Tuesday, July 05, 2005

Before there was Base ball,

there was town ball. We headed up to Fonthill in Doylestown on the Fourth for their "Old Fashioned Fourth of July". Admission was very affordable; $3 adults, $1 kids and it was good old-fashioned fun. We missed the bike parade, but were able to catch some of the decorated bikes. We did a cake walk, listened to some dulcimer music and made a patriotic craft. There were also sack races, a watermelon eating contest, pony rides and horse-drawn wagon rides, and OLD bikes. Most of our time was spent watching some exhibition "town ball".

Town ball is kind of like Rounders, a game from the UK, whose history reportedly goes back to Tudor times. The rules of town ball are varied, but the ones most exhibitions play by, and indeed this one did, are found here. Once I read over the rules few times and watched the play, it was understandable. What is most difficult is you keep thinking "baseball" but it's very different. There are 4 bases, but only one out per half-inning. You swing only at pitches you like and if you miss on the third swing you run anyway! Runners can be tagged out, but more often they were hit with the ball. And the bat is basically just a stick.

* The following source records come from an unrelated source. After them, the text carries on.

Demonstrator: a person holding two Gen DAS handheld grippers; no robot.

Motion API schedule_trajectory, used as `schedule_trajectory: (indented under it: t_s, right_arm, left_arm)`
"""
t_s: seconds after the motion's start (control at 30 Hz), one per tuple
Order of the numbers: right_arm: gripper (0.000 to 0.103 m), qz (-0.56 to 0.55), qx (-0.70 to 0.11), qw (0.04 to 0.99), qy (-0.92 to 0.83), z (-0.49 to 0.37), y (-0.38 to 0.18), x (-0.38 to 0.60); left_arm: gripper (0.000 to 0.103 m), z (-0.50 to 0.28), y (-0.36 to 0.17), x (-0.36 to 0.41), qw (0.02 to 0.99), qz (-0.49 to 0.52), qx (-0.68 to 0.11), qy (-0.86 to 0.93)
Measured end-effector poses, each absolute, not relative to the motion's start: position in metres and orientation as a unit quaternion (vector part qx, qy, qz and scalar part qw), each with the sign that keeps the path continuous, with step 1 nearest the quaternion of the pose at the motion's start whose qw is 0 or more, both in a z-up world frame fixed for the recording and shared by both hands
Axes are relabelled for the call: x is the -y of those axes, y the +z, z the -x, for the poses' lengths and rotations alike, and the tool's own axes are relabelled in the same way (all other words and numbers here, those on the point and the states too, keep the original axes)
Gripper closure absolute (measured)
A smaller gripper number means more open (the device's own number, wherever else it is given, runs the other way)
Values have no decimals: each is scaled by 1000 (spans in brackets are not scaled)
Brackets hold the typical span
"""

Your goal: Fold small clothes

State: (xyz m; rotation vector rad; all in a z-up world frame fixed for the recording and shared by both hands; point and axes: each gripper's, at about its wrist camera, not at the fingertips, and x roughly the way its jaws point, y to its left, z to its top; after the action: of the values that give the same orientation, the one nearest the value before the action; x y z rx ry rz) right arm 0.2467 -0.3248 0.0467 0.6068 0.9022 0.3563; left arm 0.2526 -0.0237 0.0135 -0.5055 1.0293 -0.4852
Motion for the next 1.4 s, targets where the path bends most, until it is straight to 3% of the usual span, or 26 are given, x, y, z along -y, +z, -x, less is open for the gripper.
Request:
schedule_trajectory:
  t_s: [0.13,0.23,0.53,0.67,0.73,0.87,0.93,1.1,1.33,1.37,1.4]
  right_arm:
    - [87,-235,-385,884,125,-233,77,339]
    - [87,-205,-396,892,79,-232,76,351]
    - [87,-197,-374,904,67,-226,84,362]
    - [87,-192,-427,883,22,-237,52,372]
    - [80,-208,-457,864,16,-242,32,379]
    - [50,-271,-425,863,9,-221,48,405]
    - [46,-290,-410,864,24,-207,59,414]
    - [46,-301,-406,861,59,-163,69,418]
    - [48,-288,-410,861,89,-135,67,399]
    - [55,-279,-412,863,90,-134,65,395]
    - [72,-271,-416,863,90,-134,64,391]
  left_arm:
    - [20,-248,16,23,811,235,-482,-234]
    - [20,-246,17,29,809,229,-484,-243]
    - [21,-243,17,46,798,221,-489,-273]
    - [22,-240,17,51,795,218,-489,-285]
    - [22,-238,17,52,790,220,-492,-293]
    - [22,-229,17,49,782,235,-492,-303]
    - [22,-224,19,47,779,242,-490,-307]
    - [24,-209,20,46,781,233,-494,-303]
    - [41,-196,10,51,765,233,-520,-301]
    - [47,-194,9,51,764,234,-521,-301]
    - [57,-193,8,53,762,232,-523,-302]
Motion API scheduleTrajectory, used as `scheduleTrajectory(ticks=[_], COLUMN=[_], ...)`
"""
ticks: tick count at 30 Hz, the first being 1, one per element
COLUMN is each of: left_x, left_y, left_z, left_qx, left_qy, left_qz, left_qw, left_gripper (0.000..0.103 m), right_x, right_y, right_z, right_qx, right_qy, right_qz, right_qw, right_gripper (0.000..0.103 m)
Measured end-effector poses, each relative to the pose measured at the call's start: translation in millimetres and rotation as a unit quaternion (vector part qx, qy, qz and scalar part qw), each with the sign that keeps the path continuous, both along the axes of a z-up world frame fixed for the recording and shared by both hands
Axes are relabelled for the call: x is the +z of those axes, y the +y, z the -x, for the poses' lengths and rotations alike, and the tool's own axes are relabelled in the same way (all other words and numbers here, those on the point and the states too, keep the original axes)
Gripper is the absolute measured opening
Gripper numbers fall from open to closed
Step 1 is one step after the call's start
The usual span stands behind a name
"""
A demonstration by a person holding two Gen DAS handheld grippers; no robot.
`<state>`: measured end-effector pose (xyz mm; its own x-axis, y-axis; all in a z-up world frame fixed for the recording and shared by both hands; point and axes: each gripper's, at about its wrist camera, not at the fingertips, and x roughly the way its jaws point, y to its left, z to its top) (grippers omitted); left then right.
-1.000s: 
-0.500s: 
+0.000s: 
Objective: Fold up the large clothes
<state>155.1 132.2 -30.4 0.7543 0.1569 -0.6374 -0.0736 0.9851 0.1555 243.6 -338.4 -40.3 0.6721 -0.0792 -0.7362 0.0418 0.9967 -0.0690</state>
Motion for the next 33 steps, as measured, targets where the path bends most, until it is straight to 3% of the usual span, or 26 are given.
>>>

The players weren't dressed in period clothes, but they did have matching polo-like shirts and caps. They used a lighter ball with a rubber center, wrapped in cotton yarn and then covered with a "lemon-peel" shaped piece of leather, sewn together. Apparently there are several cottage and bigger industries making equipment like balls for vintage base ball players today. But at $16 to $25 each, we won't be buying one anytime soon.

After almost an hour of playing, the players invited kids that were watching to play. Erin and Julius had a wonderful time learning the game and Julius even got a hit. Erin didn't hit the ball, but because of the rules she made it to base anyway. She just ran really fast when she missed the ball the third time.

There are vintage base ball clubs all over the country with tournaments, championships etc. Some play base ball, some town ball. You can check this list to see if there are games near you. A Genesee Country Village and Museum near Rochester, NY has even constructed a vintage base ball park. They have 6 resident teams (2 women) that play every Saturday and Sunday in the summer with a national tournament in August. Closer to Philadelphia, head up to Howell Living History Farm in Lambertville, NJ (which has great events every Saturday, btw) in the beginning of June to see or play with the resident teams. I know we'll try to make it next year!